Every lineup has that one grommet whose shoulders don’t even look tired yet. He’s the one throwing buckets of spray on a closeout section that nobody else even looked at, punting airs that defy the physics of a mushy three-foot day. We call that guy a ripper. He’s the kid with the rail-to-rail power, the one whose top turn looks like a knife cutting through a buttered crust. But here’s the quiet truth that nobody talks about in the parking lot: the ripper wave eventually flattens out.
I’m talking about the aging ripper. The one who used to be the local charger, the name whispered in the same breath as the break itself. The guy whose quiver was five shortboards and a single fin that he never rode because it was too slow. You see him now, pulling into the lot at dawn, untangling his leash with hands that are a little more stiff, maybe wrapping on a knee brace before he even takes a peek at the sets. He ain’t washed up. He’s just learned that even the best barrel has a closeout. And that’s a whole different kind of surfing.
The transition from a peak-condition ripper to a master of the mellow is one of the most misunderstood chapters in the endless summer. When you’re young and hungry, you’re surfing for the camera, for the girls on the beach, or for that one judge who might be watching from the cliffs. You’re surfing with a desperate kind of fire, like each wave could be your last. You paddle with a fury, you drop in with a reckless prayer, and you finish every wave like you’re trying to murder the lip. That takes a toll. It isn’t just the knees or the lower back that feels the grind; it’s the soul.

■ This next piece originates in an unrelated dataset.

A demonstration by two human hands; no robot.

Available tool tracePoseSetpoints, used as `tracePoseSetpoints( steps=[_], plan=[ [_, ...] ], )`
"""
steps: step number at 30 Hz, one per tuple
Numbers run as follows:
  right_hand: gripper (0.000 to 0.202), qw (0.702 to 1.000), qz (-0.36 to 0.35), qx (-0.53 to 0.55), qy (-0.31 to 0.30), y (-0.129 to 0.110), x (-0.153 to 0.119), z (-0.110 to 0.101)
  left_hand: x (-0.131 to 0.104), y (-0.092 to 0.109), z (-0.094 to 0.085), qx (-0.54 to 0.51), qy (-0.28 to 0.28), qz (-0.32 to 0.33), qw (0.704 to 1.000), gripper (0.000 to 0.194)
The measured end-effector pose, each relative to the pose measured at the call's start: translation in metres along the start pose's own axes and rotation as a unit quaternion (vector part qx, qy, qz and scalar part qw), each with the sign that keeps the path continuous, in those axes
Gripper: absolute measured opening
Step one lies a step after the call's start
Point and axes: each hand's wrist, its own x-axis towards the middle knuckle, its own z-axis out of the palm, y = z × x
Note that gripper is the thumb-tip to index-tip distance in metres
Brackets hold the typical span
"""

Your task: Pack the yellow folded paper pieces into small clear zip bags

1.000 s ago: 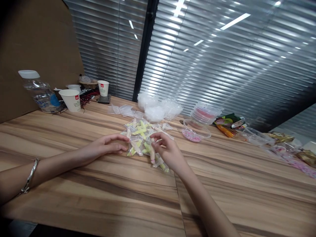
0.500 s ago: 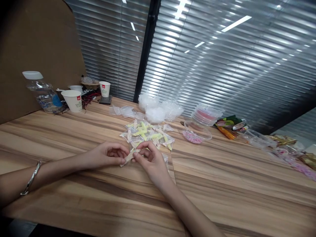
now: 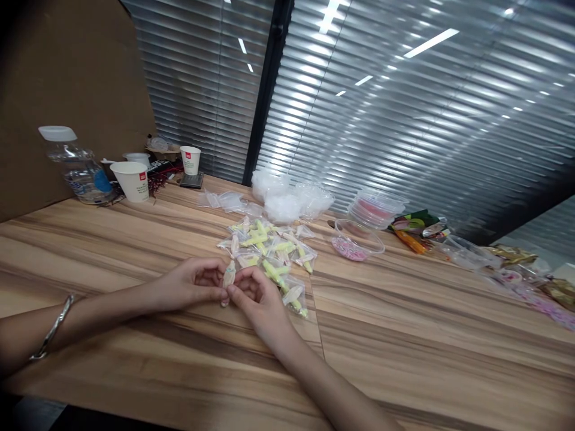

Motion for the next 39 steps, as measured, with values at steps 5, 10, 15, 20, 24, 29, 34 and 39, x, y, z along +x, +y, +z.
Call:
tracePoseSetpoints(
  steps=[5,10,15,20,24,29,34,39],
  plan=[
    [0.019,0.999,-0.029,-0.03,0.014,0.0001,-0.0019,-0.0007,0.0002,0.0025,-0.0007,0.016,0.004,-0.007,1.0,0.021],
    [0.017,0.999,-0.034,-0.037,0.011,0.0009,-0.0026,0.0016,0.0001,0.0025,0.0003,0.023,0.011,-0.013,1.0,0.022],
    [0.017,0.999,-0.027,-0.037,0.012,-0.0006,-0.0017,0.0042,0.0019,0.0012,0.0004,0.035,0.016,-0.014,0.999,0.022],
    [0.018,0.999,-0.023,-0.045,0.02,0.0012,-0.0006,0.0036,0.0021,-0.0005,0.0003,0.035,0.023,-0.015,0.999,0.019],
    [0.018,0.998,-0.018,-0.058,0.035,0.0046,0.0007,0.0018,0.0017,-0.0038,-0.0006,0.05,0.036,-0.027,0.998,0.017],
    [0.015,0.997,-0.012,-0.066,0.046,0.0079,0.002,-0.0004,0.0034,-0.0058,-0.0007,0.039,0.029,-0.034,0.998,0.021],
    [0.015,0.997,0.001,-0.048,0.053,0.0065,0.0021,-0.0003,0.0041,-0.0049,-0.0005,0.021,0.028,-0.046,0.998,0.022],
    [0.015,0.997,-0.003,-0.038,0.06,0.0061,0.0011,0.0012,0.0037,-0.0045,-0.0012,0.024,0.031,-0.05,0.998,0.021]
  ],
)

I once knew an old salt down at Rincon, a guy who had photospreads in the magazines from the late 80s. He could still rip. I saw him thread a barrel that should have swallowed him whole, and on the exit, he did a little cutback that was pure silk. But he only surfed for an hour. He paddled in, sat on the sand, and just watched the horizon. I asked him why he was done so early. He took a long drag of a coffee, smiled, and said, “I got what I came for. The rest is just greedy.”

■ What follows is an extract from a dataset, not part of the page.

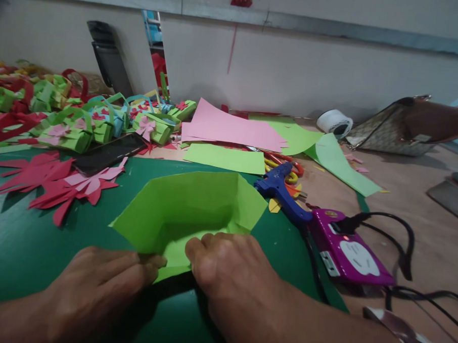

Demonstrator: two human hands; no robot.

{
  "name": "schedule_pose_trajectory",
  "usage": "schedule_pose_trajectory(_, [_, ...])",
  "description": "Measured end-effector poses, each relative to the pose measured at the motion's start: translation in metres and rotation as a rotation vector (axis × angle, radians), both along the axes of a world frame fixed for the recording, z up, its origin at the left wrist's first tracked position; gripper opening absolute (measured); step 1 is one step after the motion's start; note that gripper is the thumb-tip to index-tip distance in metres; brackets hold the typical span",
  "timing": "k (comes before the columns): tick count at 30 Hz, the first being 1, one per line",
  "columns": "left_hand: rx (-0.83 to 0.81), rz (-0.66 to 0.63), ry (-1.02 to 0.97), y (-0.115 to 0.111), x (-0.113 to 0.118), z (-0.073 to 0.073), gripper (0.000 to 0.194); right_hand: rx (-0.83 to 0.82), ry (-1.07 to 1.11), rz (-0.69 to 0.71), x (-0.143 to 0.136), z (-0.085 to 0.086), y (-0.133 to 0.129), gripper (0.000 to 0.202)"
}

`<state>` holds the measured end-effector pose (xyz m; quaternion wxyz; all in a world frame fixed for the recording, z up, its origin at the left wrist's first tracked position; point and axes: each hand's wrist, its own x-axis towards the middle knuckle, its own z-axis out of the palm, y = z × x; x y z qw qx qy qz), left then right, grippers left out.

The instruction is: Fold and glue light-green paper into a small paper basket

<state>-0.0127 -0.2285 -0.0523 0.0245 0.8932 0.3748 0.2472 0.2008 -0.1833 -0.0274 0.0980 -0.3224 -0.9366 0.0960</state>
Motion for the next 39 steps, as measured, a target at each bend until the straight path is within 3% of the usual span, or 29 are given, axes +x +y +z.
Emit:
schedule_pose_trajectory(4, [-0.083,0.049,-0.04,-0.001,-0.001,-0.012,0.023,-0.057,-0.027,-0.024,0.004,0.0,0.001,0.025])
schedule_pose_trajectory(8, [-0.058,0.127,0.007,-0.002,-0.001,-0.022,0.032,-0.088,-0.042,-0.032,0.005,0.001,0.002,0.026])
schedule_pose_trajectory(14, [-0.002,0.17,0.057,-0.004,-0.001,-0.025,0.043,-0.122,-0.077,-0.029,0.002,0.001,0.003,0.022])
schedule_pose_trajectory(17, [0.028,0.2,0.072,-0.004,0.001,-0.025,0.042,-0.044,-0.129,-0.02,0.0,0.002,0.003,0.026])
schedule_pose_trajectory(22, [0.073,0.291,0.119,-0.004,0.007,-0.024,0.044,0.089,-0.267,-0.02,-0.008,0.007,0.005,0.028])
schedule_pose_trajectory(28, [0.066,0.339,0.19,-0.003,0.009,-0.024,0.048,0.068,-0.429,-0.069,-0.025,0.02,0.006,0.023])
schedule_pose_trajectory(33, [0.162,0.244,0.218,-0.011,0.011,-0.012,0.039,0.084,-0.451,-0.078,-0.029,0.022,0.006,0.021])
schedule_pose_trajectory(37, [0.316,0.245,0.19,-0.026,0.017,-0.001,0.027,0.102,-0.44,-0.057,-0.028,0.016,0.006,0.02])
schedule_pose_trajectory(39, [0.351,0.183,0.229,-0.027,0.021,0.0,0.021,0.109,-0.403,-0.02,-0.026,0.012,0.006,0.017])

That is the secret knowledge of the veteran ripper. It ain’t about the quota of waves. It’s about the quality of the dance. A true ripper, when he ages, doesn’t lose his power. He converts it. Instead of a full-blown shred, he starts surfing with a kind of patience that looks like sloth but is actually precision. He starts reading the wave before the peak even starts to feather. He’s doing a foam climb and a little soul arch that isn’t for the crowd; it’s for the feeling of the board flexing under his toes. He’s stopped proving anything.
This is where the ripper meets the philosopher. He realizes that the most radical move in the ocean is sometimes just the longest, smoothest bottom turn. It’s the glide. He might swap his 5’8” potato chip for a 6’2” egg or a classic single-fin log. Not because he can’t handle the shortboard, but because he wants to taste the whole wave, not just rip its head off. He wants the glide, the trim, the feeling of being weightless for a few extra seconds.
Chasing the sun doesn’t have to be a sprint. The end of the summer is the same sunset whether you are pulling into a pipeline or just gliding down a waist-high point break. The ripper’s final evolution is recognizing that the ocean doesn’t care about your air reverse. She cares about your respect. She wants you to listen to the rhythm of the swell, not just roar over it.
So if you see an older guy in the lineup, wearing a faded rash guard, sitting a little deeper than everyone else, don’t ask him for a board swap or a clinic on tail slides. Watch him. Watch the way he takes off at the last possible second, the way he uses his back foot to steer without any frantic wiggle. He’s still a ripper. He’s just learned that real ripping isn’t about how loud your fins are screaming. It’s about how quiet you can make the whole thing feel. The best ride of your life is the one you don’t have to brag about. It’s the one that lives in your muscle memory, warm and electric, long after the sun goes down and the tide washes your tracks away.